● TO DO:
For the entries that follow, produce an exact copy with no pictures in it.
===== INPUT DATA
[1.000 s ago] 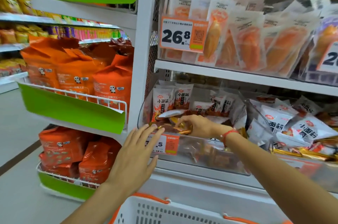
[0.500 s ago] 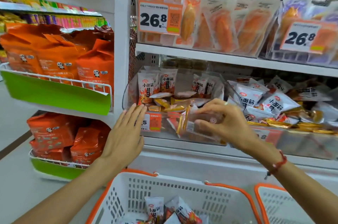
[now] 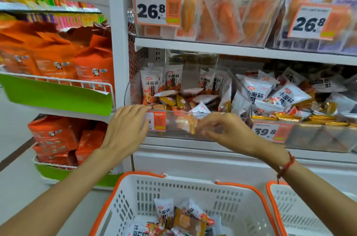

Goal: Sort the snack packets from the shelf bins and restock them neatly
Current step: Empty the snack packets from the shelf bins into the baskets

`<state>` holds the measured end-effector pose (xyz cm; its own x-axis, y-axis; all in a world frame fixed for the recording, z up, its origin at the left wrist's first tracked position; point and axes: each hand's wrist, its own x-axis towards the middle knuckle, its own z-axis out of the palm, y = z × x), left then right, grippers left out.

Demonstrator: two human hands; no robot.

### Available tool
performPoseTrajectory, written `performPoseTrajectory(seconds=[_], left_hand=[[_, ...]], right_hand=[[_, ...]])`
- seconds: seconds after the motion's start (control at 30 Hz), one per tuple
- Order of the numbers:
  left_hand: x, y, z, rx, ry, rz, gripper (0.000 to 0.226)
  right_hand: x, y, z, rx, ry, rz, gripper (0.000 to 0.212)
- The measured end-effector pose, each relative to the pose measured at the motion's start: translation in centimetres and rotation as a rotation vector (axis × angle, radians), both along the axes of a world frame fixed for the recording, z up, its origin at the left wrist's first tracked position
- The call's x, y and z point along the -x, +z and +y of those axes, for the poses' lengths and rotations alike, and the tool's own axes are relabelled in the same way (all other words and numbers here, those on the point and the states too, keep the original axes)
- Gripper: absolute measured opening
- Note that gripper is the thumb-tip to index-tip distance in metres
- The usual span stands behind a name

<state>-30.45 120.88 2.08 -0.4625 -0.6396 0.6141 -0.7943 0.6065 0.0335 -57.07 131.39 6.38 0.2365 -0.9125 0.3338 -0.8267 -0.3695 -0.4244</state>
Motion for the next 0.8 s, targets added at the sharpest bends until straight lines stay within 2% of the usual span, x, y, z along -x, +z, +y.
performPoseTrajectory(seconds=[0.13, 0.23, 0.33, 0.43, 0.57, 0.63, 0.73, 0.8], left_hand=[[2.3, 3.3, -1.9, -0.056, -0.016, 0.202, 0.028], [4.9, 4.7, -5.0, -0.128, -0.005, 0.212, 0.032], [7.1, 5.1, -9.2, -0.184, 0.023, 0.077, 0.044], [8.4, 5.9, -11.1, -0.247, 0.055, -0.095, 0.070], [9.9, 5.6, -14.1, -0.302, 0.308, -0.367, 0.089], [10.7, 5.6, -15.1, -0.294, 0.425, -0.392, 0.079], [11.5, 6.6, -14.5, -0.170, 0.526, -0.483, 0.046], [11.7, 7.2, -13.8, -0.137, 0.502, -0.544, 0.040]], right_hand=[[-0.2, 3.0, -4.3, 0.111, -0.110, 0.134, 0.021], [-0.1, 4.1, -8.9, 0.084, -0.226, 0.298, 0.037], [0.7, 3.5, -13.9, -0.094, -0.414, 0.553, 0.066], [1.9, 2.2, -16.9, -0.219, -0.506, 0.600, 0.101], [3.4, 1.3, -21.1, -0.234, -0.638, 0.626, 0.119], [3.9, 1.0, -22.2, -0.261, -0.627, 0.577, 0.110], [3.5, 0.1, -22.7, -0.163, -0.581, 0.661, 0.065], [2.5, -0.2, -22.4, -0.091, -0.547, 0.727, 0.049]])
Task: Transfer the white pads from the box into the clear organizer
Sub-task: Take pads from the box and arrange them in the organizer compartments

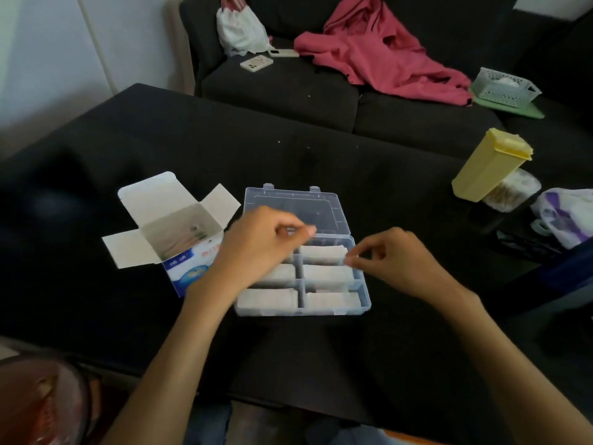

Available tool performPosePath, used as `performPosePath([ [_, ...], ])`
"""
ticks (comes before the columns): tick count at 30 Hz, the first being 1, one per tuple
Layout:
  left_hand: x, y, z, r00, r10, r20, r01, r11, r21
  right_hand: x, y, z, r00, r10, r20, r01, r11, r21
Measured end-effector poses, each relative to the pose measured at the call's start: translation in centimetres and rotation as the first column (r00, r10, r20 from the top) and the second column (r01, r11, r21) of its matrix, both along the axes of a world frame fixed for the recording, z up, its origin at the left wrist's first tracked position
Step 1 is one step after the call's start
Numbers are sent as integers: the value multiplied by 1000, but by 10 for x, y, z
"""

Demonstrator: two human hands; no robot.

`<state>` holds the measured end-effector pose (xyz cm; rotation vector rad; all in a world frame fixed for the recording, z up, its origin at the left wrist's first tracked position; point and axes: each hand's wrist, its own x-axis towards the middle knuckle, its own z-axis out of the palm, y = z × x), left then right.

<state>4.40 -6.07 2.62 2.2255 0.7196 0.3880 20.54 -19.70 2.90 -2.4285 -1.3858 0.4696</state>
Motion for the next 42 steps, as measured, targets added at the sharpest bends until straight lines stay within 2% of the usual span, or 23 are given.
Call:
performPosePath([
  [1,-9,3,4,987,108,118,-107,994,-13,-1,4,4,1000,-4,-20,5,999,54],
  [3,-32,10,8,891,369,265,-385,923,10,-9,19,10,999,10,-53,-3,990,140],
  [5,-52,16,10,777,572,263,-617,774,140,-21,36,12,996,44,-77,-30,984,174],
  [7,-66,25,6,721,661,211,-691,661,293,-34,52,14,993,81,-81,-63,977,205],
  [10,-80,39,-6,727,684,55,-647,656,388,-55,73,15,993,111,-40,-95,951,294],
  [12,-89,48,-16,723,691,-24,-641,683,351,-74,87,18,982,190,21,-186,929,321],
  [13,-93,51,-21,722,692,-23,-664,702,259,-84,92,19,965,256,54,-260,914,310],
  [15,-99,56,-25,719,694,41,-690,720,-80,-99,103,15,910,406,83,-414,882,226],
  [17,-101,60,-29,689,723,48,-662,655,-365,-107,107,4,852,506,133,-518,851,80],
  [19,-106,66,-35,688,724,-38,-639,580,-506,-109,103,-9,838,518,171,-529,848,24],
  [20,-111,69,-38,708,705,-49,-617,582,-530,-111,101,-13,846,505,171,-520,853,53],
  [22,-115,68,-43,753,657,29,-573,677,-463,-111,93,-21,865,477,153,-494,864,99],
  [24,-118,67,-45,764,617,187,-571,782,-250,-113,88,-28,868,435,239,-470,875,113],
  [26,-118,62,-40,724,589,358,-596,796,-103,-115,86,-29,858,378,348,-453,876,165],
  [29,-117,62,-37,610,580,539,-636,765,-104,-117,91,-28,854,356,379,-461,856,233],
  [30,-115,63,-37,606,591,533,-636,762,-124,-118,94,-26,860,352,370,-460,848,263],
  [34,-111,67,-43,700,571,430,-578,806,-128,-117,101,-24,872,322,368,-433,858,276],
  [37,-110,65,-45,715,535,451,-550,828,-109,-116,101,-25,902,284,327,-377,885,274],
  [42,-112,72,-48,737,585,340,-542,811,-222,-119,102,-18,904,330,272,-386,904,186],
])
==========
● RESULT FOR THIS TASK:
[1.000 s ago] 
[0.500 s ago] 
[now] 

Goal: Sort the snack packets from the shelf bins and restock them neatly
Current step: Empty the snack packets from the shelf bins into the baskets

`<state>` holds the measured end-effector pose (xyz cm; its own x-axis, y-axis; all in a world frame fixed for the recording, z up, its origin at the left wrist's first tracked position; point and axes: each hand's wrist, its own x-axis towards the middle knuckle, its own z-axis out of the palm, y = z × x), left then right, grippers left out.

Demonstrator: two human hands; no robot.

### Available tool
performPoseTrajectory, written `performPoseTrajectory(seconds=[_], left_hand=[[_, ...]], right_hand=[[_, ...]])`
- seconds: seconds after the motion's start (control at 30 Hz), one per tuple
- Order of the numbers:
  left_hand: x, y, z, rx, ry, rz, gripper (0.000 to 0.226)
  right_hand: x, y, z, rx, ry, rz, gripper (0.000 to 0.212)
- The measured end-effector pose, each relative to the pose measured at the motion's start: translation in centimetres and rotation as a rotation vector (axis × angle, radians), both along the axes of a world frame fixed for the recording, z up, its origin at the left wrist's first tracked position
- The call's x, y and z point along the -x, +z and +y of those axes, for the poses' lengths and rotations alike, and the tool's own axes are relabelled in the same way (all other words and numbers here, those on the point and the states too, keep the original axes)
- Gripper: absolute measured opening
- Note that gripper is the thumb-tip to index-tip distance in metres
- The usual span stands behind a name

<state>-30.45 120.88 2.08 -0.4625 -0.6396 0.6141 -0.7943 0.6065 0.0335 -57.07 131.39 6.38 0.2365 -0.9125 0.3338 -0.8267 -0.3695 -0.4244</state>
Motion for the next 0.8 s, targets added at the sharpest bends until straight lines stay within 2% of the usual span, x, y, z along -x, +z, +y.
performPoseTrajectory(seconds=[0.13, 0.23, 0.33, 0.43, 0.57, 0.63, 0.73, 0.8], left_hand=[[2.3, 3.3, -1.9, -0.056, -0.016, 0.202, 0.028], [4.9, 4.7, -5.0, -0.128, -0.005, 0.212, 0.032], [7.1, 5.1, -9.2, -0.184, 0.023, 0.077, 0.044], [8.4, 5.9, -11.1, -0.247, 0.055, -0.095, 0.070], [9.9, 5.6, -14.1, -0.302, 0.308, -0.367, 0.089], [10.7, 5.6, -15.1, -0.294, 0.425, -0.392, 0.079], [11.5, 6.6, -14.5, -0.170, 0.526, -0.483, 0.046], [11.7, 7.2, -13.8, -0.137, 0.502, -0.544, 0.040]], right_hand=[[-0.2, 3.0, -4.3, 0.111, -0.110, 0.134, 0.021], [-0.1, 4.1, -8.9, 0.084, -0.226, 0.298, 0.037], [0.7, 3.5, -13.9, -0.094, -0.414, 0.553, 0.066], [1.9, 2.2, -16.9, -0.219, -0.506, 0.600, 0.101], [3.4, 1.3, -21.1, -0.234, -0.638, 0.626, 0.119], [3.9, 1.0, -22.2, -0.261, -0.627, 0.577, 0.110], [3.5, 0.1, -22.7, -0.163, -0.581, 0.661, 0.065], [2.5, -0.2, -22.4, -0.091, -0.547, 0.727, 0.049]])
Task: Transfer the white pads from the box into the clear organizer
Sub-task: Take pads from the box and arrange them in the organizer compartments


Available tool performPosePath, used as `performPosePath([ [_, ...], ])`
"""
ticks (comes before the columns): tick count at 30 Hz, the first being 1, one per tuple
Layout:
  left_hand: x, y, z, r00, r10, r20, r01, r11, r21
  right_hand: x, y, z, r00, r10, r20, r01, r11, r21
Measured end-effector poses, each relative to the pose measured at the call's start: translation in centimetres and rotation as the first column (r00, r10, r20 from the top) and the second column (r01, r11, r21) of its matrix, both along the axes of a world frame fixed for the recording, z up, its origin at the left wrist's first tracked position
Step 1 is one step after the call's start
Numbers are sent as integers: the value multiplied by 1000, but by 10 for x, y, z
"""

Demonstrator: two human hands; no robot.

`<state>` holds the measured end-effector pose (xyz cm; rotation vector rad; all in a world frame fixed for the recording, z up, its origin at the left wrist's first tracked position; point and axes: each hand's wrist, its own x-axis towards the middle knuckle, its own z-axis out of the palm, y = z × x), left then right.

<state>4.40 -6.07 2.62 2.2255 0.7196 0.3880 20.54 -19.70 2.90 -2.4285 -1.3858 0.4696</state>
Motion for the next 42 steps, as measured, targets added at the sharpest bends until straight lines stay within 2% of the usual span, or 23 are given.
Call:
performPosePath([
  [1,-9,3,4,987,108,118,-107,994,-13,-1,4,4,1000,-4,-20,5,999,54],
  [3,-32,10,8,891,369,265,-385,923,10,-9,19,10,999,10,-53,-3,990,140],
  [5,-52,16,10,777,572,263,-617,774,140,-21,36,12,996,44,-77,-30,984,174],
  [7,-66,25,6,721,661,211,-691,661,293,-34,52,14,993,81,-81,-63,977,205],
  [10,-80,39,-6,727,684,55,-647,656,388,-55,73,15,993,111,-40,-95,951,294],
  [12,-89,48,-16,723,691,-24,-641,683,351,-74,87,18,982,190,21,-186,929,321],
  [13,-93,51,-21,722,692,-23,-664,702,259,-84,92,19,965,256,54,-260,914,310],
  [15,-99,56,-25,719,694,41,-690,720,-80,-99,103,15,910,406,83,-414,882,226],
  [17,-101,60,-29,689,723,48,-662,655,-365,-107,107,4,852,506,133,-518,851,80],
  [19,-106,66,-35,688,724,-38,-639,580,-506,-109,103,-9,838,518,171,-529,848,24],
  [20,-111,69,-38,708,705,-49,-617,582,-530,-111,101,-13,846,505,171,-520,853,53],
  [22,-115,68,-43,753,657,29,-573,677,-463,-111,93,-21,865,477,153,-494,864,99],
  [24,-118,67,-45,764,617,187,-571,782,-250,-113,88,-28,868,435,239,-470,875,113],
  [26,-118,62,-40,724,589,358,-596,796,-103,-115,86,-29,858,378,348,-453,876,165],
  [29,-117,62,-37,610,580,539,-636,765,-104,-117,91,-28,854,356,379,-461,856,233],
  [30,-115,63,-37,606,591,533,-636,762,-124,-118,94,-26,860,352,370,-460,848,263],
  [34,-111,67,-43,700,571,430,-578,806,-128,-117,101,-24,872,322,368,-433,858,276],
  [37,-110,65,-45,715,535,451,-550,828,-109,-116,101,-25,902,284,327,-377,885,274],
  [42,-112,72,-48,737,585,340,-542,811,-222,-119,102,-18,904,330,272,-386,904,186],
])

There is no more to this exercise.